An interview with Chad Jennings, Chief Product and Design Officer

AMBOSS

Getting to know the people building AMBOSS

How did you land your job at AMBOSS?

I’ve been designing and developing digital products for over twenty years, including in places like the Bay Area, London and now Berlin. Over that last decade, it has become increasingly important for me to contribute my expertise to mission driven companies who are looking to impact our world positively — which I was able to do over the past few years in online education and the emerging health technology space.

I jumped when the opportunity at AMBOSS popped up on my LinkedIn feed, as only a few companies combine innovation in both education and clinical decision support at global scale. I imagine I landed the role because of my experience leading and developing Product and Design teams during times of rapid growth, and my keen focus on a user-centered approach to strategy and development. But it could’ve also been my quality dad-jokes.

What has surprised you most in your first 6 months with AMBOSS?

AMBOSS was founded and has been developed over the past ten years by a team of passionate, young doctors and educators.

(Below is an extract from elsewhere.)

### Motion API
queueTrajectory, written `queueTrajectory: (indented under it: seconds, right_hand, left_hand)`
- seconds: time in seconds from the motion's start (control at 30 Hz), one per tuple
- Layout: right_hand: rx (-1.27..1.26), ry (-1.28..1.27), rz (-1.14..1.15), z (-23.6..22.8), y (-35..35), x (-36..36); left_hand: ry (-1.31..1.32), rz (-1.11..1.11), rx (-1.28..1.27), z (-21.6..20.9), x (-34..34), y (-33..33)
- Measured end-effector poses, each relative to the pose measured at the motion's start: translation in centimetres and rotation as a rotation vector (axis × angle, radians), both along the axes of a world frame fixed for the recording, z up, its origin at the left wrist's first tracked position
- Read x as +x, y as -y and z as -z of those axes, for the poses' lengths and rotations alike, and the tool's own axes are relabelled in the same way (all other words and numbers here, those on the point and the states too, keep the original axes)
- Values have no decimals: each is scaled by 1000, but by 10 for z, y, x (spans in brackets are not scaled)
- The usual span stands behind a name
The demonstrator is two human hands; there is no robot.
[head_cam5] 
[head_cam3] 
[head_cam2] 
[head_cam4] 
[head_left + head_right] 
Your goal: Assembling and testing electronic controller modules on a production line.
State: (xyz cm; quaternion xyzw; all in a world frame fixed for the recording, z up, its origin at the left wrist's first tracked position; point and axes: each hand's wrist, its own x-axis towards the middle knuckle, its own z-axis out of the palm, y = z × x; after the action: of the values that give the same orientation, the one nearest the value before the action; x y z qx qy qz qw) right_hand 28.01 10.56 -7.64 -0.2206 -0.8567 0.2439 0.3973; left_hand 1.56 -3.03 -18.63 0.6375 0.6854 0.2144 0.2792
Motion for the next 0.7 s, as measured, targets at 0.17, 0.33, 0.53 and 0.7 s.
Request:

Many continue to contribute to, and grow with the company, developing deeper medical expertise and even having young families themselves.

This sense of high standards necessary to deliver on our mission, combined with a deep sense of family, shared purpose, and transparency continues to both surprise and delight me. This is a hard balance to keep as a company grows, but AMBOSS is really trying its best.

What is the biggest challenge you have encountered in your role?

I’ve now had the opportunity to contribute to several “scale-up” companies, including my own startup. Many share similar challenges, or growing pains, as one moves from being a few teams into to an organization. At AMBOSS, we mostly work in cross-discipline teams of engineers, designers, product managers, data scientists, researchers, and medical experts.

Each team then focuses on a part of the user journey, such as Learning Guidance, Physician Experience, or Knowledge Access (Search). As the company grows and new teams are added, some areas can become out of balance; e.g., a team has many engineers but is short a designer, or data analysts are stretched across multiple teams, or a team’s remit has grown too large and needs to be split up.

How we tackle this, is to avoid starting any new teams and focus on “staffing right” to ensure the current teams remain healthy, have the tools they need to deliver, and limit dependencies.

For example, in the last few weeks we’ve brought on four new designers, including our Director of Product Design. We can start building out new teams and tackling new challenges.